In a forest of Colombia, a multi-colored hen waited its flip to strategy the hen feeder. When it lastly got here shut, the onlooking scientists have been shocked.
On its left facet, the green honeycreeper bird had the “grass green” coloring of a feminine — however on its proper facet, it had the “aqua blue” coloring of a male, in accordance with a examine revealed Dec. 8 within the Journal of Field Ornithology.
Researchers recognized it as a particularly uncommon case of bilateral gynandromorphy.
“Bilateral gynandromorphy is the condition in which one side of an organism exhibits male characters and the other female,” the examine mentioned. “The phenomenon is thought to arise as a result of an error during egg meiosis (cell division), with subsequent double fertilization by separate sperm.”
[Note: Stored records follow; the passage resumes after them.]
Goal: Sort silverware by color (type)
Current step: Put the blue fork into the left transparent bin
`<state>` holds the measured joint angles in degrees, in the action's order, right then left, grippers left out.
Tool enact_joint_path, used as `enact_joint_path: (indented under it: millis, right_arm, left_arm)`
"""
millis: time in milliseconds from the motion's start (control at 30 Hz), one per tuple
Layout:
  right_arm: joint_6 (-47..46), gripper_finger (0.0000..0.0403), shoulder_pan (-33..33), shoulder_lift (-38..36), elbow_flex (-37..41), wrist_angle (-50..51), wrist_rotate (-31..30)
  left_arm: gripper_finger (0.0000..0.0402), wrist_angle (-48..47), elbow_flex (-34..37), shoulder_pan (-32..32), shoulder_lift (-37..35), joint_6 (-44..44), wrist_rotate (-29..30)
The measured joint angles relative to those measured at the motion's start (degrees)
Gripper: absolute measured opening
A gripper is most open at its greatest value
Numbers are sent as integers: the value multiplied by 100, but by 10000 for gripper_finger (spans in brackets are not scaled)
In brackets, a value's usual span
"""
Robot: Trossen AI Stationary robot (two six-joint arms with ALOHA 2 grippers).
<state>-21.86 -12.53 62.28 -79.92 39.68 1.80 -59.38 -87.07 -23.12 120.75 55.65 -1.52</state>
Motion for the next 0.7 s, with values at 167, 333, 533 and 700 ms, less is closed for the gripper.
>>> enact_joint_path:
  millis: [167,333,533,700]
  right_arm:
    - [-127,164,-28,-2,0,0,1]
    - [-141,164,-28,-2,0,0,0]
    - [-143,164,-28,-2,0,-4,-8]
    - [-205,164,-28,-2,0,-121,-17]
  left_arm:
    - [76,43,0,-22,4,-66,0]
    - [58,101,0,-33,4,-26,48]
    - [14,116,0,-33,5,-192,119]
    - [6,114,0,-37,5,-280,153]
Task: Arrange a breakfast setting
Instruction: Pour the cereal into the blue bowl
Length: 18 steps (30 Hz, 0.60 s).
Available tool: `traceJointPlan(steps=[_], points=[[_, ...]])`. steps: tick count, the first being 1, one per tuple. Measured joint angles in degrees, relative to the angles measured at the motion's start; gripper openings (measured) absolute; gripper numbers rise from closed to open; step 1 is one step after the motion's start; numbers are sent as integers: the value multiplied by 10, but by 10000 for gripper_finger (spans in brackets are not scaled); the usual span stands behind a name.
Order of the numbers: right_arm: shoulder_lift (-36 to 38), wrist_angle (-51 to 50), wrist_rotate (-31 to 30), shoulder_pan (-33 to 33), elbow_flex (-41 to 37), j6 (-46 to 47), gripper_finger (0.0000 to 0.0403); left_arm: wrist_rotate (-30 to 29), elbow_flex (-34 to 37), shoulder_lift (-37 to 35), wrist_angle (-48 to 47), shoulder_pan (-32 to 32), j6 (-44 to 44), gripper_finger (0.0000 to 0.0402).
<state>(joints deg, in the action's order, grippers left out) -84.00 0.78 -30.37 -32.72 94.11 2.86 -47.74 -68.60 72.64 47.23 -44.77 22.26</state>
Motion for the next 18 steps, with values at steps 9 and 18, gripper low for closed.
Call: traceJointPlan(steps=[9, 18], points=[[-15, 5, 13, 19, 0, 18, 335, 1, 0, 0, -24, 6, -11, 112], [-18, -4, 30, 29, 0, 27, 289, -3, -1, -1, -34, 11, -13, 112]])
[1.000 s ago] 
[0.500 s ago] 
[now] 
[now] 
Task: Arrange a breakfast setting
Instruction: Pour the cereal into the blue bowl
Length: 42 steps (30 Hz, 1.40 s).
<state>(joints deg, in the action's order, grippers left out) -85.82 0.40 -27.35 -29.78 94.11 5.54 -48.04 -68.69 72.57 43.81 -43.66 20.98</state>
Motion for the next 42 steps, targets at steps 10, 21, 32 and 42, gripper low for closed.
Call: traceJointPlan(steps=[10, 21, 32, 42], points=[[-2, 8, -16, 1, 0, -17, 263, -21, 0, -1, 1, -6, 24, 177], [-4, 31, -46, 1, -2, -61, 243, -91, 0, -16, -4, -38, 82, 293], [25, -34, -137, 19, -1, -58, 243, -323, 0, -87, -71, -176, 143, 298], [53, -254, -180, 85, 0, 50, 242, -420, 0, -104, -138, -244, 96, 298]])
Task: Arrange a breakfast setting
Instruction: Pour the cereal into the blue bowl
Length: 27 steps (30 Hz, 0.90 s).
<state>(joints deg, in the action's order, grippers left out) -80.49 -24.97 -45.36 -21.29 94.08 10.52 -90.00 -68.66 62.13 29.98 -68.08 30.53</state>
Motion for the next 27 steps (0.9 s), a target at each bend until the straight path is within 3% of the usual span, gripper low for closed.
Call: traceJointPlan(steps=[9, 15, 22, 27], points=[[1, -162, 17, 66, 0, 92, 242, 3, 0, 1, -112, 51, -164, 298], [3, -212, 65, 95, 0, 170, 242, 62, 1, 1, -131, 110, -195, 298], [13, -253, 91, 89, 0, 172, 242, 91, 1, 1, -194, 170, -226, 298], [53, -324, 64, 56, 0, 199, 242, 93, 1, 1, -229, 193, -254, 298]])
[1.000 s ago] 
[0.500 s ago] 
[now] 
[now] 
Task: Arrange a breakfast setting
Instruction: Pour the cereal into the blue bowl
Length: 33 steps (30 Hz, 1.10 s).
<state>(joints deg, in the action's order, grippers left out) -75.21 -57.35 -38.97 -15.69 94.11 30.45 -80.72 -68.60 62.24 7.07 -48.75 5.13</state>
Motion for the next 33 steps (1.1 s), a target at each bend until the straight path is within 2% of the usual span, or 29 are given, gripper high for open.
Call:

Photos present the half-male, half-female inexperienced honeycreeper. Its coloring is distinctly break up down the center of its physique. The division isn’t excellent, and some feathers bleed onto the opposite facet.
“It is very striking; I was very privileged to see it,” Hamish Spencer, the examine’s lead creator, instructed the University of Otago in a Dec. 12 information launch.
Researchers noticed, photographed and filmed the uncommon hen for 21 months between October 2021 and June 2023, the examine mentioned. During this time, it frequented a feeding station in Villamaría, permitting researchers to check its conduct.
The distinctive inexperienced honeycreeper “was inclined to be a loner,” researchers mentioned. It prevented different inexperienced honeycreepers and infrequently waited till others left earlier than approaching feeding stations. But it was “not differentially harassed” by different birds.
A brief video shared by researchers on figshare exhibits the rare bird watching its environment.
Researchers mentioned it was “impossible to tell” what the half-male, half-female hen’s inner anatomy was however, based mostly on different examples, they anticipated its organs to match its exterior coloring.
Similarly, they might not inform if the uncommon hen was in a position to reproduce however doubted it might based mostly on its basic avoidance of different inexperienced honeycreepers.
Other bilateral gynandromorph birds have been seen in secure mating pairs, reproducing and behaviorally functioning as each men and women, the examine mentioned. These behaviors sometimes diverse with every individual hen.
“Many birdwatchers could go their whole lives and not see a bilateral gynandromorph in any species of bird,” Spencer mentioned. “The phenomenon is extremely rare in birds.”
Researchers mentioned whereas that is the second time the phenomenon has been documented in a inexperienced honeycreeper, it marks the primary such discovery in “a living bird.”
The analysis staff included John Murillo, Edwin Campbell-Thompson, Thomas Bishop, Caroline Beck and Hamish Spencer.